### [What you are asked to do]
Go through the records and give each one again exactly.

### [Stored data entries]
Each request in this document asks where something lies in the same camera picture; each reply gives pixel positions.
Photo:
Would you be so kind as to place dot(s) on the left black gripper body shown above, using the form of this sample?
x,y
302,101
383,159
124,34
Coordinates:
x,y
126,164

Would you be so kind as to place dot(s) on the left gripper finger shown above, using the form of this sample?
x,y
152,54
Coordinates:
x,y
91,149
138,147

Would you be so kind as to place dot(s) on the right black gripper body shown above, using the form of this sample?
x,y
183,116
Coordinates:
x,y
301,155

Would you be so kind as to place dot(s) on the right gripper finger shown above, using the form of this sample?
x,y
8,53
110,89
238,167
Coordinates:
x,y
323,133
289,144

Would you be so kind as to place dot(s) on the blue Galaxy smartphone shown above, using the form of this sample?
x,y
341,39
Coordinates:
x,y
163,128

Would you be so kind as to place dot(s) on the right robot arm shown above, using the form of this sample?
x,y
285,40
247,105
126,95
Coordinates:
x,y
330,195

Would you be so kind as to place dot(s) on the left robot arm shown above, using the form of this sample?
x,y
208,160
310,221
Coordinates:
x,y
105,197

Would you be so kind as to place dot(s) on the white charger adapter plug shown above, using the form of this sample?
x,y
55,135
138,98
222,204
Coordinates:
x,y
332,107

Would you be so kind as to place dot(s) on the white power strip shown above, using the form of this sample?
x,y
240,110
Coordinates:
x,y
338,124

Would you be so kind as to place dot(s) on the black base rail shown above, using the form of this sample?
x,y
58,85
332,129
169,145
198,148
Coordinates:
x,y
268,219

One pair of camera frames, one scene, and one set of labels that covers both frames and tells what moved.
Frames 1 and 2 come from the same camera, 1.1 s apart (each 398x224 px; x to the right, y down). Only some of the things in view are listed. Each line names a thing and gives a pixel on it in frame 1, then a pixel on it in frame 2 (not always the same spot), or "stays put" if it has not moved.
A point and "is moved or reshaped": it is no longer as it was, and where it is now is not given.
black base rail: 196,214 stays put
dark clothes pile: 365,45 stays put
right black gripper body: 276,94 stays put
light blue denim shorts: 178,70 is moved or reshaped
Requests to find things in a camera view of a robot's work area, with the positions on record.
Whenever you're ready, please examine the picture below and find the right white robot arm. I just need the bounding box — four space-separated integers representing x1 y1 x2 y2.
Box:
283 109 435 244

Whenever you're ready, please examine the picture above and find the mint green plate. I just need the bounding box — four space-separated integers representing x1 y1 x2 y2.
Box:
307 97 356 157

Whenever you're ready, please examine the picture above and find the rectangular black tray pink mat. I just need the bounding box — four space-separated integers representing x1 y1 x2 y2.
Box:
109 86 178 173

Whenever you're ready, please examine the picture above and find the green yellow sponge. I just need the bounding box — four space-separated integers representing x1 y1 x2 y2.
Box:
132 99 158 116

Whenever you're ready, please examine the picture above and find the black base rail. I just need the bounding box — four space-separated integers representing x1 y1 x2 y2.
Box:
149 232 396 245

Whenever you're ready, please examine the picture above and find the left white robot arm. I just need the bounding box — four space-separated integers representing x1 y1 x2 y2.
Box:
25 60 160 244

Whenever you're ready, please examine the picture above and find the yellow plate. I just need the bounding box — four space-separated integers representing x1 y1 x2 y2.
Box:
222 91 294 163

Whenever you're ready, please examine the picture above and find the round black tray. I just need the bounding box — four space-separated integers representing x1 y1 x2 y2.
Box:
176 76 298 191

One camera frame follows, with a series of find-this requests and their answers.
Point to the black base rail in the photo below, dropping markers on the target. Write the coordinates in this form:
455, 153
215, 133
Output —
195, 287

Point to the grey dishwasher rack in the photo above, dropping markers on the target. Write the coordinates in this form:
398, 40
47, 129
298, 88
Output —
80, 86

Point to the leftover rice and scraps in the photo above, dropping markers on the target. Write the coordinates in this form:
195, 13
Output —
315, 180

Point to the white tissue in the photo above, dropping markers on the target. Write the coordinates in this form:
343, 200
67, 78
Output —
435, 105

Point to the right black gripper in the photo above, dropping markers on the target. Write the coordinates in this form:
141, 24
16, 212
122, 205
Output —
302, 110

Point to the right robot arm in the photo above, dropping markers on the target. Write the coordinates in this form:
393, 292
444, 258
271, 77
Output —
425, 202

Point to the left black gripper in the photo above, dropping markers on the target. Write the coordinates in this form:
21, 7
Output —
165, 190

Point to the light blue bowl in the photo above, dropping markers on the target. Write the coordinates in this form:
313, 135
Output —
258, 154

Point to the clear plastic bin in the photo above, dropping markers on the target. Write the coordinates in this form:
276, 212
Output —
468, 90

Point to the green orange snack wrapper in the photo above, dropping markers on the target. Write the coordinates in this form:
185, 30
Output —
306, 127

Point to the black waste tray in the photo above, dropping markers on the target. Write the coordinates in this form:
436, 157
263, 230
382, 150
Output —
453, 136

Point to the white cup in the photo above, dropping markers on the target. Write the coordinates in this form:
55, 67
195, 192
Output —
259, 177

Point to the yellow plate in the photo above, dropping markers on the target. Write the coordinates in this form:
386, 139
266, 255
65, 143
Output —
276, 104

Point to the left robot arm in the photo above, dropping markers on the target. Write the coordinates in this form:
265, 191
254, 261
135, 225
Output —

### [Answer section]
Each request in this document asks where something lies in the same camera picture; each reply gives pixel positions.
Photo:
Would you be so kind as to place dot(s) on the left black gripper body shown above, using the form of this sample?
x,y
302,101
383,159
124,34
Coordinates:
x,y
126,164

Would you be so kind as to place dot(s) on the left gripper finger shown above, using the form of this sample?
x,y
152,54
Coordinates:
x,y
91,149
138,147

Would you be so kind as to place dot(s) on the right black gripper body shown above, using the form of this sample?
x,y
183,116
Coordinates:
x,y
301,155

Would you be so kind as to place dot(s) on the right gripper finger shown above, using the form of this sample?
x,y
8,53
110,89
238,167
Coordinates:
x,y
323,133
289,144

Would you be so kind as to place dot(s) on the blue Galaxy smartphone shown above, using the form of this sample?
x,y
341,39
Coordinates:
x,y
163,128

Would you be so kind as to place dot(s) on the right robot arm shown above, using the form of this sample?
x,y
285,40
247,105
126,95
Coordinates:
x,y
330,195

Would you be so kind as to place dot(s) on the left robot arm shown above, using the form of this sample?
x,y
208,160
310,221
Coordinates:
x,y
105,197

Would you be so kind as to place dot(s) on the white charger adapter plug shown above, using the form of this sample?
x,y
55,135
138,98
222,204
Coordinates:
x,y
332,107

Would you be so kind as to place dot(s) on the white power strip shown above, using the form of this sample?
x,y
240,110
Coordinates:
x,y
338,124

Would you be so kind as to place dot(s) on the black base rail shown above, using the form of this sample?
x,y
58,85
332,129
169,145
198,148
Coordinates:
x,y
268,219

One pair of camera frames, one scene, and one set of labels that covers both frames and tells what moved.
Frames 1 and 2 come from the same camera, 1.1 s apart (each 398x224 px; x to the right, y down). Only some of the things in view are listed. Each line names a thing and gives a pixel on it in frame 1, then a pixel on it in frame 2 (not always the same spot), or "stays put" if it has not moved.
A point and "is moved or reshaped": it is no longer as it was, and where it is now is not given.
black base rail: 196,214 stays put
dark clothes pile: 365,45 stays put
right black gripper body: 276,94 stays put
light blue denim shorts: 178,70 is moved or reshaped
Requests to find things in a camera view of a robot's work area, with the positions on record.
Whenever you're ready, please examine the picture below and find the right white robot arm. I just need the bounding box — four space-separated integers representing x1 y1 x2 y2.
Box:
283 109 435 244

Whenever you're ready, please examine the picture above and find the mint green plate. I just need the bounding box — four space-separated integers representing x1 y1 x2 y2.
Box:
307 97 356 157

Whenever you're ready, please examine the picture above and find the rectangular black tray pink mat. I just need the bounding box — four space-separated integers representing x1 y1 x2 y2.
Box:
109 86 178 173

Whenever you're ready, please examine the picture above and find the green yellow sponge. I just need the bounding box — four space-separated integers representing x1 y1 x2 y2.
Box:
132 99 158 116

Whenever you're ready, please examine the picture above and find the black base rail. I just need the bounding box — four space-separated integers representing x1 y1 x2 y2.
Box:
149 232 396 245

Whenever you're ready, please examine the picture above and find the left white robot arm. I just need the bounding box — four space-separated integers representing x1 y1 x2 y2.
Box:
25 60 160 244

Whenever you're ready, please examine the picture above and find the yellow plate. I just need the bounding box — four space-separated integers representing x1 y1 x2 y2.
Box:
222 91 294 163

Whenever you're ready, please examine the picture above and find the round black tray. I just need the bounding box — four space-separated integers representing x1 y1 x2 y2.
Box:
176 76 298 191

One camera frame follows, with a series of find-this requests and their answers.
Point to the black base rail in the photo below, dropping markers on the target. Write the coordinates in this form:
455, 153
215, 133
Output —
195, 287

Point to the grey dishwasher rack in the photo above, dropping markers on the target. Write the coordinates in this form:
398, 40
47, 129
298, 88
Output —
80, 86

Point to the leftover rice and scraps in the photo above, dropping markers on the target. Write the coordinates in this form:
195, 13
Output —
315, 180

Point to the white tissue in the photo above, dropping markers on the target. Write the coordinates in this form:
343, 200
67, 78
Output —
435, 105

Point to the right black gripper in the photo above, dropping markers on the target. Write the coordinates in this form:
141, 24
16, 212
122, 205
Output —
302, 110

Point to the right robot arm in the photo above, dropping markers on the target. Write the coordinates in this form:
393, 292
444, 258
271, 77
Output —
425, 202

Point to the left black gripper in the photo above, dropping markers on the target. Write the coordinates in this form:
21, 7
Output —
165, 190

Point to the light blue bowl in the photo above, dropping markers on the target. Write the coordinates in this form:
313, 135
Output —
258, 154

Point to the clear plastic bin in the photo above, dropping markers on the target. Write the coordinates in this form:
276, 212
Output —
468, 90

Point to the green orange snack wrapper in the photo above, dropping markers on the target. Write the coordinates in this form:
185, 30
Output —
306, 127

Point to the black waste tray in the photo above, dropping markers on the target. Write the coordinates in this form:
436, 157
263, 230
382, 150
Output —
453, 136

Point to the white cup in the photo above, dropping markers on the target. Write the coordinates in this form:
55, 67
195, 192
Output —
259, 177

Point to the yellow plate in the photo above, dropping markers on the target. Write the coordinates in this form:
386, 139
266, 255
65, 143
Output —
276, 104

Point to the left robot arm in the photo above, dropping markers on the target. Write the coordinates in this form:
265, 191
254, 261
135, 225
Output —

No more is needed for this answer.